Per le strade della capitale la bandiera palestinese spicca sui balconi bianchi dei condomini del centro. Nelle scuole del paese è stata issata accanto a quella tunisina, mentre una fotografia della cupola dorata di Al-Aqsa ha preso il posto dei cartelloni pubblicitari. Le immagini di Gaza sono tornate, per qualche settimana, a occupare la prima pagina dei giornali locali. E le manifestazioni a sostegno del popolo palestinese hanno sostituito quelle contro il governo.

CHE LA CAUSA PALESTINESE continui a far consenso in Tunisia, la politica lo sa bene. Così il premier Hichem Mechihi ne ha approfittato per ribadire la posizione del governo in un momento di particolare impopolarità: «La causa del popolo della Palestina è la nostra causa», ha detto alla stampa, provando a far tacere le voci di chi teme un accordo con Tel Aviv sul modello di quello marocchino. Sono in molti, tra i manifestanti, a puntare il dito contro le autorità, spesso accusate di mantenere un basso profilo sulla questione per evitare di infastidire troppo partner strategici e istituzioni finanziarie internazionali, in primis il Fondo monetario internazionale.

La Tunisia rimane comunque uno dei paesi più attivi sul fronte palestinese: durante i recenti bombardamenti su Gaza, infatti, la diplomazia tunisina è intervenuta a più riprese sostenendo una risoluzione per il cessate il fuoco, essendo la Tunisia uno dei membri non permanenti del Consiglio di sicurezza dell’Onu.

Durante il mese di maggio i tunisini sono tornati in piazza per la Palestina, come accade ogni volta che l’attenzione mediatica si sposta su Gerusalemme, Gaza o i territori occupati di Cisgiordania. Questa volta, infatti, a risuonare sotto la sede del ministero dell’Interno in Avenue Bourguiba non è stato lo slogan «il popolo vuole la caduta del regime», ma «il popolo vuole la criminalizzazione della normalizzazione» dei rapporti con Israele, insieme a «Al-Quds libera» e «siamo tutti la Palestina».

«SOTTO BEN ALI, solo manifestare per la Palestina ci era concesso. Sono le uniche manifestazioni a cui io sia mai stata prima del 2011», rievoca Syrine, studentessa di 28 anni, che ha votato il presidente Kais Saied, eletto nel 2019, anche in quanto fervente sostenitore della Palestina. Proprio sulla causa palestinese Saied ha fondato parte della sua campagna elettorale, ma una volta installatosi nel palazzo di Cartagine ha moderato i toni. È bastato il suo cambiamento di registro, più neutrale, ad allarmare l’opinione pubblica, sempre sensibile alla posizione dei propri politici rispetto alla questione palestinese. Non è un caso, infatti, che la Tunisia faccia parte dei primi paesi ad aver inviato aiuti umanitari a Gaza: un aereo militare è decollato il 24 maggio carico di medicinali sotto lo sguardo attento delle telecamere.
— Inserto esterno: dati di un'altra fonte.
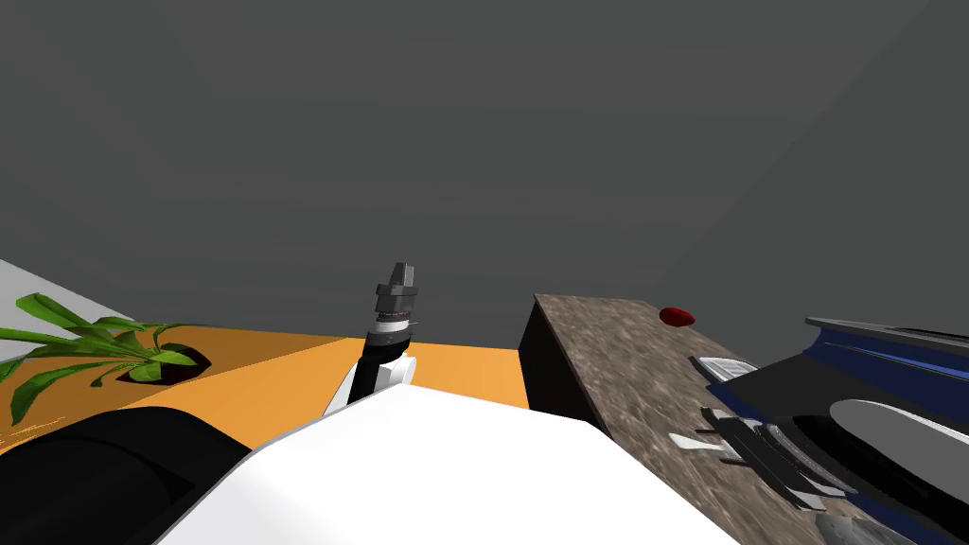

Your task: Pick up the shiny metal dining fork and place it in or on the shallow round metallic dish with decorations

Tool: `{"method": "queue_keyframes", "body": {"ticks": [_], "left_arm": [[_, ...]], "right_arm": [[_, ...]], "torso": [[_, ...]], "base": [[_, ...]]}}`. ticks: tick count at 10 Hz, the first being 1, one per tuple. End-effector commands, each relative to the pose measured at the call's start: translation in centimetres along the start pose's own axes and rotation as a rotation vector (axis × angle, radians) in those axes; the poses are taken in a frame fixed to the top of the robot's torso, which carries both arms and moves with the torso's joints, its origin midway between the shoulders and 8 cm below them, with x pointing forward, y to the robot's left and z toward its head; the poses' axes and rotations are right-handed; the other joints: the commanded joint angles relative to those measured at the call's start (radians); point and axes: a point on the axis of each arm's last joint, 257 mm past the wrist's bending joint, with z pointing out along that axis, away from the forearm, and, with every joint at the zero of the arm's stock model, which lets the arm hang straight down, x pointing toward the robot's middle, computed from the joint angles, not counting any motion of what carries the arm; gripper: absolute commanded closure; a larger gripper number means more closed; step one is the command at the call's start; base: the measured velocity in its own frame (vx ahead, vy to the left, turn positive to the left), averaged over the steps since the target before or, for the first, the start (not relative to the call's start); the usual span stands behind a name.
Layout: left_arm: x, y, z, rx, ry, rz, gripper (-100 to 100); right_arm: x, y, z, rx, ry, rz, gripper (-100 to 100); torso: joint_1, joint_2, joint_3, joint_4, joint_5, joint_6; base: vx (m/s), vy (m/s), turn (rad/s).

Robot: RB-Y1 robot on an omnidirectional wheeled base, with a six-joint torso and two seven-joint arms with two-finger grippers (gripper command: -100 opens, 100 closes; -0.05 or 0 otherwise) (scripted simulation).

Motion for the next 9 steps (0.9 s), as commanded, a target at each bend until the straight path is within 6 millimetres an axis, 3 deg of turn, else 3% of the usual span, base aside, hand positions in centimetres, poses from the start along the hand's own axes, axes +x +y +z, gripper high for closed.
{"method": "queue_keyframes", "body": {"ticks": [1, 9], "left_arm": [[0.0, 0.0, 0.0, 0.000, 0.000, 0.000, 0], [0.0, 0.0, 0.0, 0.000, 0.000, 0.000, 0]], "right_arm": [[1.0, 0.6, -0.7, -0.004, -0.001, 0.009, 100], [5.1, 5.0, -3.8, -0.003, -0.008, 0.080, 100]], "torso": [[0.000, 0.000, 0.000, 0.000, 0.000, 0.000], [0.001, 0.003, 0.002, 0.001, 0.000, 0.000]], "base": [[-0.050, -0.045, 0.048], [-0.053, -0.044, 0.051]]}}
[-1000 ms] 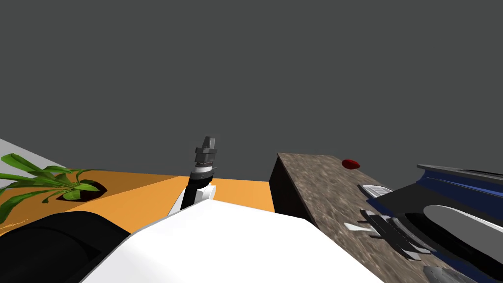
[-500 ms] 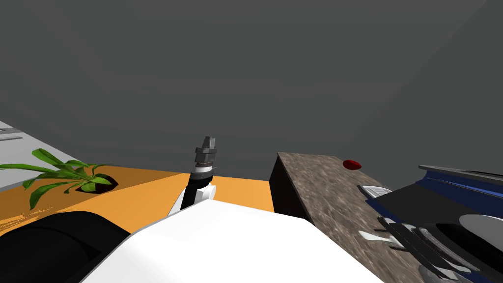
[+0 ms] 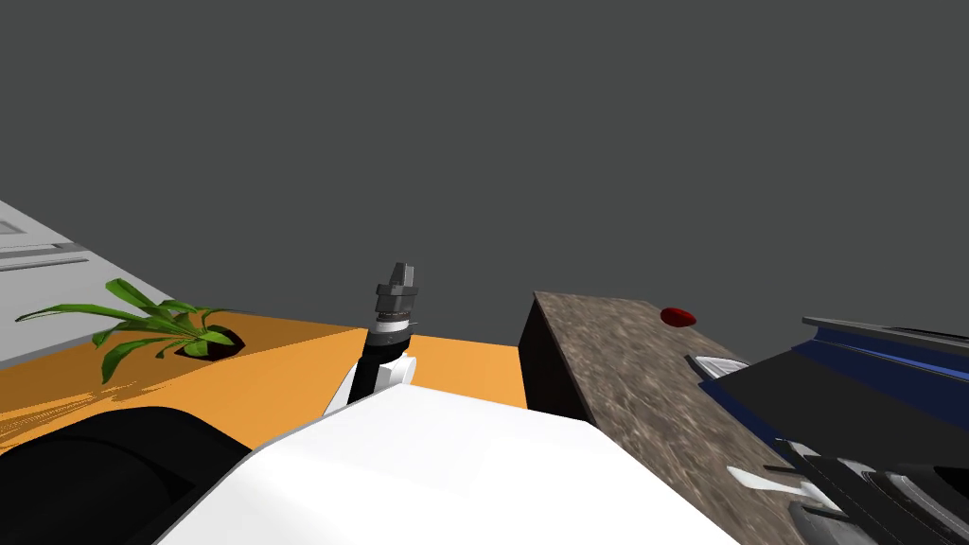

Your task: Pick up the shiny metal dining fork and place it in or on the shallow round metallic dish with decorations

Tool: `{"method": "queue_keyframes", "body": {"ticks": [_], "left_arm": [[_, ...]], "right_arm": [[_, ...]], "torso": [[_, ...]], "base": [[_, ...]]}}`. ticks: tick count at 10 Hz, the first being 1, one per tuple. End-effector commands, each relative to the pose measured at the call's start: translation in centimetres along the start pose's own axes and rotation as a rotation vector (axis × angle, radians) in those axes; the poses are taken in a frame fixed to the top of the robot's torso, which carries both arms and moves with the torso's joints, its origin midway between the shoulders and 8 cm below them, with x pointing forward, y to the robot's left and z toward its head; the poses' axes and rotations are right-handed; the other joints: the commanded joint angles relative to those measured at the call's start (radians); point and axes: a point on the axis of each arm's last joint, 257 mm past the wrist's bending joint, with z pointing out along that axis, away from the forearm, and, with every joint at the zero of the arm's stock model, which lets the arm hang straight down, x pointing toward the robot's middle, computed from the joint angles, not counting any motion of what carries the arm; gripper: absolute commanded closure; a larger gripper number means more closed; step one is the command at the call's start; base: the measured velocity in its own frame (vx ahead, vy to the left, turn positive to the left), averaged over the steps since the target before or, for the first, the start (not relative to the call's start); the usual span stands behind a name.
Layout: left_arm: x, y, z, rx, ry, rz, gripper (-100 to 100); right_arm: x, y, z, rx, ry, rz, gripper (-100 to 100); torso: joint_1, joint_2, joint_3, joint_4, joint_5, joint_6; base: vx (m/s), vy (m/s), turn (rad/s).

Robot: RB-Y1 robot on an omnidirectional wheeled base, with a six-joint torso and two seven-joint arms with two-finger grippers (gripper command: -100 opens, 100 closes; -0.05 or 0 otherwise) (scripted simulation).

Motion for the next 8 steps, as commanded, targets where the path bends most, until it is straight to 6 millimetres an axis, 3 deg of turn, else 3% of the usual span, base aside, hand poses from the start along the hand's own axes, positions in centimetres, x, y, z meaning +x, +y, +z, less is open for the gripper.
{"method": "queue_keyframes", "body": {"ticks": [1, 8], "left_arm": [[0.0, 0.0, 0.0, 0.000, 0.000, 0.000, 0], [0.0, 0.0, 0.0, 0.000, 0.000, 0.000, 0]], "right_arm": [[0.5, 0.9, -0.6, 0.003, -0.004, 0.010, 100], [2.1, 2.4, -2.4, 0.043, -0.010, 0.040, 100]], "torso": [[0.000, 0.000, 0.000, 0.000, 0.000, 0.000], [0.002, -0.002, -0.001, 0.000, 0.001, -0.001]], "base": [[-0.058, -0.055, 0.044], [-0.039, -0.034, 0.031]]}}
Il legame tra Ramallah e Tunisi viene da lontano. Per la generazione prima di quella di Syrine, la parola Palestina evoca una pagina buia che non è ancora stata scritta sui libri di storia: «Le immagini dei bombardamenti recenti mi fanno pensare al 1985. Erano le 11 del mattino, ha tremato tutto», simula con le mani Meher, venditore di sigarette per le strade di Hammam Lif (20 km da Tunisi), bambino all’epoca.

Poco lontano, solo una stazione più in là, il 1° ottobre 1985 tre caccia israeliani bombardavano la sede dell’Organizzazione per la Liberazione della Palestina, uccidendo 68 persone. L’Olp di Yasser Arafat si si era infatti trasferita tre anni prima a Hammam Chott, località balneare di Tunisi, dopo aver abbandonato il Libano a causa dell’attacco israeliano su Beirut. Nella capitale c’è ancora chi racconta di quando Arafat – rimasto a Tunisi 12 anni, fino agli accordi di Oslo – ha passato qualche notte in una casa del quartiere. «Quella là!», «no, quell’altra!», discutono due passanti a Franceville, non lontano dal centro di Tunisi.

DEL BOMBARDAMENTO di Hammam Chott che all’epoca aprì una grave crisi diplomatica, oggi rimane un memoriale in omaggio alle vittime che fa angolo con «Via dei Martiri del 1° ottobre».
Non è stato l’unico intervento israeliano nel paese nordafricano: tre anni dopo il rai su di Hammam Chott, un commando assassinò il leader del partito Fatah Khalil al-Wazir nella sua residenza a Sidi Bou Said, non lontano dal palazzo della presidenza. «Una piccola parte della storia dell’occupazione palestinese è stata scritta in Tunisia. Schierarci con la Palestina è una questione di memoria», conclude Syrine.